**INSTRUCTIONS FOR THE TASK**
The material below contains a line with "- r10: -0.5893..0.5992" and a line with "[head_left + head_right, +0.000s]". Copy exactly those two lines and all lines between them.

◆ ◆ ◆ ◆ ◆ ◆ ◆

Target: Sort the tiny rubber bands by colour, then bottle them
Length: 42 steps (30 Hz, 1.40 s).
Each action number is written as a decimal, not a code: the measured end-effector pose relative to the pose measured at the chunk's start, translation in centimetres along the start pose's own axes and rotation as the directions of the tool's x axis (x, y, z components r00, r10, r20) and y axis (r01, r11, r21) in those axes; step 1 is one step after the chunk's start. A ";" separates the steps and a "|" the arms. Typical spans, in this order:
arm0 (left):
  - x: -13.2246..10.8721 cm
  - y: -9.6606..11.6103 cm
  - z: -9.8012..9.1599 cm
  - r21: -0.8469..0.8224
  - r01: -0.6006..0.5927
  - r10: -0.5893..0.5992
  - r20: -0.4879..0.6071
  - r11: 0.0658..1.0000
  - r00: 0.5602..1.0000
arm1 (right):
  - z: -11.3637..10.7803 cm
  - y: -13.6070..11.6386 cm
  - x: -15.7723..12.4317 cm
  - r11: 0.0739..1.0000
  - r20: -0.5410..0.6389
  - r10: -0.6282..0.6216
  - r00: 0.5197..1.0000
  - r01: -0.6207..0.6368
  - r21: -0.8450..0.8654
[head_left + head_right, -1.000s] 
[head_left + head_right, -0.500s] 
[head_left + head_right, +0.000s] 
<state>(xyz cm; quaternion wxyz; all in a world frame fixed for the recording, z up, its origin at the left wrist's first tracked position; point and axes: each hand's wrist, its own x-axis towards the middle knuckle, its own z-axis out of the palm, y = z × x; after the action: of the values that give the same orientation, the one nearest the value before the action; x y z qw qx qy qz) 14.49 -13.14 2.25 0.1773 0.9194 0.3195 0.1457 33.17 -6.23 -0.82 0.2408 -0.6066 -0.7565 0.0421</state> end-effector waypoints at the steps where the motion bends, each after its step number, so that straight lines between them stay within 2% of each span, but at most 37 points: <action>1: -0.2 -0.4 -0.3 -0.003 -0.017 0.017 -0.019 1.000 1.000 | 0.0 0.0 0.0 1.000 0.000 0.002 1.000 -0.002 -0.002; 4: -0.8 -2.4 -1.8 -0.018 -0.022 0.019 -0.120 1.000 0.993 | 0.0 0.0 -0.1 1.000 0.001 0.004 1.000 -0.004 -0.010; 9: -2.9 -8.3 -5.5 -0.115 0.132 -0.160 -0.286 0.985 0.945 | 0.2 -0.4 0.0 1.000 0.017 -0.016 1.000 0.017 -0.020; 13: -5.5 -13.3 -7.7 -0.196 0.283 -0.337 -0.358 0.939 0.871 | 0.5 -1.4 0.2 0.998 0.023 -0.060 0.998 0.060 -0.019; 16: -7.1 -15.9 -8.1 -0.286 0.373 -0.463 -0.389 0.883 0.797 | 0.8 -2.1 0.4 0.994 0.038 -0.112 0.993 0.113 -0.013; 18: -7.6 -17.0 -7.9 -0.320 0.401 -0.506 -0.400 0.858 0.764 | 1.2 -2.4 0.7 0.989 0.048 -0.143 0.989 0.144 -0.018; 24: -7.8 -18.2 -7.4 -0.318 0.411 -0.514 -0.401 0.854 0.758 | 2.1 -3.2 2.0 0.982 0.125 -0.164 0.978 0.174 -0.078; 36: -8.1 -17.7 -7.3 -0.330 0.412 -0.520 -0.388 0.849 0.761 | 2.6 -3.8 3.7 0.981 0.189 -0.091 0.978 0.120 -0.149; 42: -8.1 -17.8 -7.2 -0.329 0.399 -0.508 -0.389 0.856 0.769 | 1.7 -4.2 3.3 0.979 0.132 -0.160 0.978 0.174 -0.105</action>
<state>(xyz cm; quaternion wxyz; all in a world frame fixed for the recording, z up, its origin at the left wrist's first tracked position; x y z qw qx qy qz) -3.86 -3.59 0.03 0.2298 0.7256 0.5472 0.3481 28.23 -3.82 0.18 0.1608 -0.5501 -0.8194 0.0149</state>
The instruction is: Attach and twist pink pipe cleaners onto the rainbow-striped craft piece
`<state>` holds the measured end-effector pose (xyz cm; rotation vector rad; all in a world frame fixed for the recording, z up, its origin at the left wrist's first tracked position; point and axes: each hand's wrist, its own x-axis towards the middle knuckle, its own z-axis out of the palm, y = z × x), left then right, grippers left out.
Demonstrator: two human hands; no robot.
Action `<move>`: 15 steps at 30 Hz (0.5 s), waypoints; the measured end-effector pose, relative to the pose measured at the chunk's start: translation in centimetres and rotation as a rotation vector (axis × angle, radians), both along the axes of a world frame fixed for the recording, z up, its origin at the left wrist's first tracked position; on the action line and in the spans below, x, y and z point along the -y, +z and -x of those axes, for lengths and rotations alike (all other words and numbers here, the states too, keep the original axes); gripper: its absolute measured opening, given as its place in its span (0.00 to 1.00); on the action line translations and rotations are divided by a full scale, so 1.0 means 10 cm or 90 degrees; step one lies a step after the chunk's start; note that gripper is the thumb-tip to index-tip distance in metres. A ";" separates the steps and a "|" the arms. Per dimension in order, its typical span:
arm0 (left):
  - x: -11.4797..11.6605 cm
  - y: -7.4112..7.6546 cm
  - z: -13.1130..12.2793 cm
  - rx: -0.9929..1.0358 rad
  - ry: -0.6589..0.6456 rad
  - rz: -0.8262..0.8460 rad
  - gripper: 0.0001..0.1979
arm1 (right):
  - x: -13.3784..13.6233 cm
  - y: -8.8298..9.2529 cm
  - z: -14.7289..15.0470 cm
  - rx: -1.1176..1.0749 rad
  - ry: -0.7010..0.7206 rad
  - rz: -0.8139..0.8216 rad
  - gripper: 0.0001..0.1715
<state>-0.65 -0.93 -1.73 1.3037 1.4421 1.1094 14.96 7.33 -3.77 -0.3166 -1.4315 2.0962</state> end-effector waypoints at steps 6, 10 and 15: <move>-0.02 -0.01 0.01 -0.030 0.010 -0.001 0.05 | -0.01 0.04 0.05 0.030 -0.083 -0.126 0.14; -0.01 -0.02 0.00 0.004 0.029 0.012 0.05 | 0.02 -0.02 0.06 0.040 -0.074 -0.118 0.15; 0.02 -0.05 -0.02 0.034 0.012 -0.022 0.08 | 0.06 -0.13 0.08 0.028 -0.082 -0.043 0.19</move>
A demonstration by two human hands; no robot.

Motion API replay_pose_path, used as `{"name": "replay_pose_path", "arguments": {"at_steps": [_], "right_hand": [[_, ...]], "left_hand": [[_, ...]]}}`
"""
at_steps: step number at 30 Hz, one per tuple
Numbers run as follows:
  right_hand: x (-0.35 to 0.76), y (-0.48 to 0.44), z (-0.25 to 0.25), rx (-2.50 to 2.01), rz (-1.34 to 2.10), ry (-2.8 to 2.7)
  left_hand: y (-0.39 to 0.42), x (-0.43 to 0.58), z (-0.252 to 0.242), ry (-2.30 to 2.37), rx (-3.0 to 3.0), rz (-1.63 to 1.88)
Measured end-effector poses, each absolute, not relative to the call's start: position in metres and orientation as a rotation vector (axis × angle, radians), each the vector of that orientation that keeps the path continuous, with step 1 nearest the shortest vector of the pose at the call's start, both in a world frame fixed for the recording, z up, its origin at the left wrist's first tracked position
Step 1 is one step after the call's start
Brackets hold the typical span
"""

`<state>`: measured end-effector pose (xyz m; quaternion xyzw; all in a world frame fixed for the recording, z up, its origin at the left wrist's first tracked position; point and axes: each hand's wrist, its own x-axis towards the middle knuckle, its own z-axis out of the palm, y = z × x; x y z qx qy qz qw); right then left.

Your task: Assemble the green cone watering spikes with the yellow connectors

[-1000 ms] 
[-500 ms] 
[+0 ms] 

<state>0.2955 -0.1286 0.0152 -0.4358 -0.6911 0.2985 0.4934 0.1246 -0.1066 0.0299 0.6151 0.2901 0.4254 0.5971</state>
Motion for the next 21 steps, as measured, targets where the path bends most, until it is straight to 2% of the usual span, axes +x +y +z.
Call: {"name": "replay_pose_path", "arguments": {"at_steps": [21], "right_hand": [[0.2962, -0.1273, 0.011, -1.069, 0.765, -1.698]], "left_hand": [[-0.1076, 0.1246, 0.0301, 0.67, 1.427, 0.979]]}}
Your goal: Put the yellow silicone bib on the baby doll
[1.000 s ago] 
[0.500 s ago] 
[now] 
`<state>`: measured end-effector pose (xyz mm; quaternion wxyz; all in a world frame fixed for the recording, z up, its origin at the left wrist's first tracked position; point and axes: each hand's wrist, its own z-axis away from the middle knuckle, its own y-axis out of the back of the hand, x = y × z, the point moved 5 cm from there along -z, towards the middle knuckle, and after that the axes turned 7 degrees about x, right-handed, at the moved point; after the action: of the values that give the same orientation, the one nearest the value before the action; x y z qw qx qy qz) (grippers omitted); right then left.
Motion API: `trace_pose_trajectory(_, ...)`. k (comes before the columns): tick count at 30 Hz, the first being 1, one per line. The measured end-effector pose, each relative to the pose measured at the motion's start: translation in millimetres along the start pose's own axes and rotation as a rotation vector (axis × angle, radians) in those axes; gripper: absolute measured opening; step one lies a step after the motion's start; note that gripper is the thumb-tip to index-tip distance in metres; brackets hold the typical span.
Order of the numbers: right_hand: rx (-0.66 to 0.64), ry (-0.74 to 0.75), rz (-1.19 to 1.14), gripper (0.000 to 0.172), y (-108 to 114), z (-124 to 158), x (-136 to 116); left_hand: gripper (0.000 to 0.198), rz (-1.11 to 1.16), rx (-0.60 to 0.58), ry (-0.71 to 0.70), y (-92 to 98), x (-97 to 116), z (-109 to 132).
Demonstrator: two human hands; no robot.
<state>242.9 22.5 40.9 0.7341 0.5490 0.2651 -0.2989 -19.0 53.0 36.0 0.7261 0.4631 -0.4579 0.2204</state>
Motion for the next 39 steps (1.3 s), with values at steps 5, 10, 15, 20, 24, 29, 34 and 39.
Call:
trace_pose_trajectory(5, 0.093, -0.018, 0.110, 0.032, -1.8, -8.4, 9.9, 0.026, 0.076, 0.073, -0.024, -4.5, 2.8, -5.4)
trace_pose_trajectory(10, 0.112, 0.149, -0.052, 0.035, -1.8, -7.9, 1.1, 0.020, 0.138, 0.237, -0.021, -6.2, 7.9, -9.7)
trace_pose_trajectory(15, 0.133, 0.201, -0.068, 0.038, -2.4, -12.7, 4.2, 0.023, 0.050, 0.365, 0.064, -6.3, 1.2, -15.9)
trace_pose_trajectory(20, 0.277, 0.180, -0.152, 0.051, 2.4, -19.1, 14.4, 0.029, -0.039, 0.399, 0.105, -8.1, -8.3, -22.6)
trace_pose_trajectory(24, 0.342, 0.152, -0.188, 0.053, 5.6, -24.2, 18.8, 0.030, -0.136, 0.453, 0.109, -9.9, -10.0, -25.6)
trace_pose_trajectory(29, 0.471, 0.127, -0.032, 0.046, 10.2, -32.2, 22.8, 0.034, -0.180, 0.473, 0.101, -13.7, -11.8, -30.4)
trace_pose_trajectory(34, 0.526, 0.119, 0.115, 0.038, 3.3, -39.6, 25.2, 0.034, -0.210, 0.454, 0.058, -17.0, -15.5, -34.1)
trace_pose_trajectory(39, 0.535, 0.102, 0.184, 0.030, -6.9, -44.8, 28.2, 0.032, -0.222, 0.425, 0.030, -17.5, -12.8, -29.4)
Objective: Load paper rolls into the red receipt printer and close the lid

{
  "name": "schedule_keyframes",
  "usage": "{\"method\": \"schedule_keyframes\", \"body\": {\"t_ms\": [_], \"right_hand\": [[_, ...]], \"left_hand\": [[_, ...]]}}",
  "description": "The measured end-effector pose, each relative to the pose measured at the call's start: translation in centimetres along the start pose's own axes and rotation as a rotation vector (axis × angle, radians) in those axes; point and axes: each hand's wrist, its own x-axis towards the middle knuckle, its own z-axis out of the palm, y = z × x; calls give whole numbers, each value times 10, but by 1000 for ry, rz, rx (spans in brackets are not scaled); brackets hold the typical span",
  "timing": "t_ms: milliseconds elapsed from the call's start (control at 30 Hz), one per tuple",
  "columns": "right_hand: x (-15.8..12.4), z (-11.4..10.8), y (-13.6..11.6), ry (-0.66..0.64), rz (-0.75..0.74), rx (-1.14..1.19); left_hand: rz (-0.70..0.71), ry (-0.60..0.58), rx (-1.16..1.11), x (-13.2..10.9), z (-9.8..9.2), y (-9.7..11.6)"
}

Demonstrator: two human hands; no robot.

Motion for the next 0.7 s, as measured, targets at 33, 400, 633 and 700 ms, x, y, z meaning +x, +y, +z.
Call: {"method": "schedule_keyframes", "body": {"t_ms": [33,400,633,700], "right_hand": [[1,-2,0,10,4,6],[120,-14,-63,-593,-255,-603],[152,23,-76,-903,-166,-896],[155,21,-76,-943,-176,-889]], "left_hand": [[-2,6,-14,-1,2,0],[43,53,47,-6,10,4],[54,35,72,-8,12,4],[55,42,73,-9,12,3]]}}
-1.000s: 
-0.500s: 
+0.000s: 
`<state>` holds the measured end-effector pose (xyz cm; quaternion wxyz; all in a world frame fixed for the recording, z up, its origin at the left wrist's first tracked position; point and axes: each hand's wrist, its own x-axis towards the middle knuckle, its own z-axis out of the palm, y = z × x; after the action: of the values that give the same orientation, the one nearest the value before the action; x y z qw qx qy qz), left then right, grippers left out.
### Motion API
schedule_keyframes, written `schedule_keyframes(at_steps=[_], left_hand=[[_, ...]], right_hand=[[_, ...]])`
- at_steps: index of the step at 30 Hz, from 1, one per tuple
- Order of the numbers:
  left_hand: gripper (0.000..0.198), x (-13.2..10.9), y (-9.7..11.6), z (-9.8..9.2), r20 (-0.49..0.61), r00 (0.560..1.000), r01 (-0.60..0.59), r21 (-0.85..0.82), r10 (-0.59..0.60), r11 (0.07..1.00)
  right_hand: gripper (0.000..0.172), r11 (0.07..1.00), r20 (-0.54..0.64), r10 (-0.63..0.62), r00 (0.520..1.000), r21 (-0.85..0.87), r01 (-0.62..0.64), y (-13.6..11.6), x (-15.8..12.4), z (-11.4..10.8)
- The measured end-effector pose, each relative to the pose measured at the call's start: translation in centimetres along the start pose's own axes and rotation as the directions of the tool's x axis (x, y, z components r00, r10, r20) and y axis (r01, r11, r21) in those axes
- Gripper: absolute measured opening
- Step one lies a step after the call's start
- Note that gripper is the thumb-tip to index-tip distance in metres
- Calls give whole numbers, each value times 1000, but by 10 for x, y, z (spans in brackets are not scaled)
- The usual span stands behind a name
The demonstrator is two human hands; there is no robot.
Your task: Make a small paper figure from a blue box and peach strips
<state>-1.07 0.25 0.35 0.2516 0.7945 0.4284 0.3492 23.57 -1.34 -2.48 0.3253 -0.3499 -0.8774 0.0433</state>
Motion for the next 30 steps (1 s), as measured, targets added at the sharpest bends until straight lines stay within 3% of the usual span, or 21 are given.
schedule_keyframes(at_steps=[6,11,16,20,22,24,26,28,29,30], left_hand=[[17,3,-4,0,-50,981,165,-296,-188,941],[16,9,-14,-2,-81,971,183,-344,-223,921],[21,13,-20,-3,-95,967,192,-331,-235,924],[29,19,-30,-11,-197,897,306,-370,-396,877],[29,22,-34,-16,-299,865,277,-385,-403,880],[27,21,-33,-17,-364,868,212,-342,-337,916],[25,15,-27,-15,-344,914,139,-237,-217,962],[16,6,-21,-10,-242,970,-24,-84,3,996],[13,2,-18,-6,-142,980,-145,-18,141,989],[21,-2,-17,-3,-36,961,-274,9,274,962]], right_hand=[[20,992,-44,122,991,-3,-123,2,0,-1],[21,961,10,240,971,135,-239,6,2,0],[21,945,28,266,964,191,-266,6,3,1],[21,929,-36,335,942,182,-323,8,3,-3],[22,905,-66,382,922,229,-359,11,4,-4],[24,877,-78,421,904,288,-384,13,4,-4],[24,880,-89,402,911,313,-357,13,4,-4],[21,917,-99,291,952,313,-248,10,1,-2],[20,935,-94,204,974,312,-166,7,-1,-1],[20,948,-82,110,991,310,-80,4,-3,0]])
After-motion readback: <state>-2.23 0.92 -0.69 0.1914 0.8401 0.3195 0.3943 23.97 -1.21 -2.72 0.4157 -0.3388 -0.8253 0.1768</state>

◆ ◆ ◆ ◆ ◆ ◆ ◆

**ANSWER SPACE**
  - r10: -0.5893..0.5992
  - r20: -0.4879..0.6071
  - r11: 0.0658..1.0000
  - r00: 0.5602..1.0000
arm1 (right):
  - z: -11.3637..10.7803 cm
  - y: -13.6070..11.6386 cm
  - x: -15.7723..12.4317 cm
  - r11: 0.0739..1.0000
  - r20: -0.5410..0.6389
  - r10: -0.6282..0.6216
  - r00: 0.5197..1.0000
  - r01: -0.6207..0.6368
  - r21: -0.8450..0.8654
[head_left + head_right, -1.000s] 
[head_left + head_right, -0.500s] 
[head_left + head_right, +0.000s] 

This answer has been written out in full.